Second, our perception of the external world is not unmediated. Our perceptions are generated by a hardware system that converts light into electronic signals, which are then processed and stored in the brain, not unlike the way the digital camera converts light signals to images on your laptop. Research shows that there is a clear delay between physical processing and awareness of perceptions. And the complexity of human perception is starting to seem less and less unique; computers are becoming better and better at being able to process physical information like images and sounds—face recognition and voice recognition software, for example; or the apps that can identify your location according to your photo or can identify a song according to a snippet that you record. The main difference is that in humans, there is an intelligence behind the process; in the computer there is not.
Which leads us ultimately to the question that Watson’s creators are trying to answer. What is intelligence?

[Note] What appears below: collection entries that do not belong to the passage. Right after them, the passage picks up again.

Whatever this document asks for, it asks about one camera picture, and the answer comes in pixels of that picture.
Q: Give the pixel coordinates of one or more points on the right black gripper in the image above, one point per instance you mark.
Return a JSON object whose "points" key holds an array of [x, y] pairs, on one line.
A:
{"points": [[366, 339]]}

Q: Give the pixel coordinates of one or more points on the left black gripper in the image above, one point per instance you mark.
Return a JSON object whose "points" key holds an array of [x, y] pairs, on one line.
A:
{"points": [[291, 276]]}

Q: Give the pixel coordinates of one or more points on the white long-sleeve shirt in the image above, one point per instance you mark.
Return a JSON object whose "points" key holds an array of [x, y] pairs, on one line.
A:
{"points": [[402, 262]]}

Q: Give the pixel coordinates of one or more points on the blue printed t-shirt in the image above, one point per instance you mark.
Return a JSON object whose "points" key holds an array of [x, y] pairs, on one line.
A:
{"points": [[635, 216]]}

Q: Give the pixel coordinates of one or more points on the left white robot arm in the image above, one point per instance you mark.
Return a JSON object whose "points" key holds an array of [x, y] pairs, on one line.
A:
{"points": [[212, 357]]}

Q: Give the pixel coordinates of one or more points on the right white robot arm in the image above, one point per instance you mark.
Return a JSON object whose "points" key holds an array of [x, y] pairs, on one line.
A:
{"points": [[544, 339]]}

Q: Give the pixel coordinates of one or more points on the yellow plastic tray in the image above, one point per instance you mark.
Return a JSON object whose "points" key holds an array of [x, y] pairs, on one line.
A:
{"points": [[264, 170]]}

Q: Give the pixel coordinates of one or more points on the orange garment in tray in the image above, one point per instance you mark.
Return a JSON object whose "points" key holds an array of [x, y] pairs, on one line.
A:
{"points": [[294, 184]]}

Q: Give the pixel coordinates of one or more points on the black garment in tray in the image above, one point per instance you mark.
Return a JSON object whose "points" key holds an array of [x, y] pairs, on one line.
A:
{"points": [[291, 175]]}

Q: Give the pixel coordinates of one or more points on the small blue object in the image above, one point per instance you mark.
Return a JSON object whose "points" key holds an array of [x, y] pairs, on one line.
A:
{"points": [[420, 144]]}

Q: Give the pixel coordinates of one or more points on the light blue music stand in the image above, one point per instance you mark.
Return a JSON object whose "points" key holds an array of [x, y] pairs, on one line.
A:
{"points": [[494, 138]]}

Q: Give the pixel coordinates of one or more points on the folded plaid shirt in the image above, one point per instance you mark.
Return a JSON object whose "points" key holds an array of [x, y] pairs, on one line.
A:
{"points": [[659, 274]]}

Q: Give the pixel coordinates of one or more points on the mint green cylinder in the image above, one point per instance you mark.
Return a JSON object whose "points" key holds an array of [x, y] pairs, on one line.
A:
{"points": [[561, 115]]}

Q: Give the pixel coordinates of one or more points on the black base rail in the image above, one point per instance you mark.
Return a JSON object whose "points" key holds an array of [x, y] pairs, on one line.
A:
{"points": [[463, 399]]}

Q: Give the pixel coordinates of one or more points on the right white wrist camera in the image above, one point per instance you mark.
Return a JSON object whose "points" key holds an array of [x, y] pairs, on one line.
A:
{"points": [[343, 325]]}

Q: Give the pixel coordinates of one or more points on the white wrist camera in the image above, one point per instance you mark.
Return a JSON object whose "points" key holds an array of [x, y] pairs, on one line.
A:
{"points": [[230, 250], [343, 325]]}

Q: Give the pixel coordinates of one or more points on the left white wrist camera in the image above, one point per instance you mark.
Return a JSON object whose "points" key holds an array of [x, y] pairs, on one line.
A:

The answer must be in the way the information is processed. Intelligence is likely ultimately to come from the complexity of association (including self-relexiveness, a kind of association) that is embedded in the system. The human brain is in a constant state of association and context building. My brain has been working on context and association building for 45 years (and that is a kind of experience). Why shouldn’t computers be capable of this kind of processing—that is, of learning? (Computers are, of course, capable of learning—in adaptive computer games, for example—just not yet at the level of complexity of humans.)What we don’t completely understand about human cognition are the processes used to find information—is it a vertical searching system, a horizontal searching system, some hybrid of vertical and horizontal with some trial and error thrown in? Something else? We just don’t know yet.
But cracking the code for pun recognition and “understanding” word play and jokes may get us a big step closer to an answer. Watson may lose, and he may win (he probably will win, as he did in trail runs for the show). If Watson loses, I hope he won’t feel badly about it; many humans have trouble with ambiguity, too.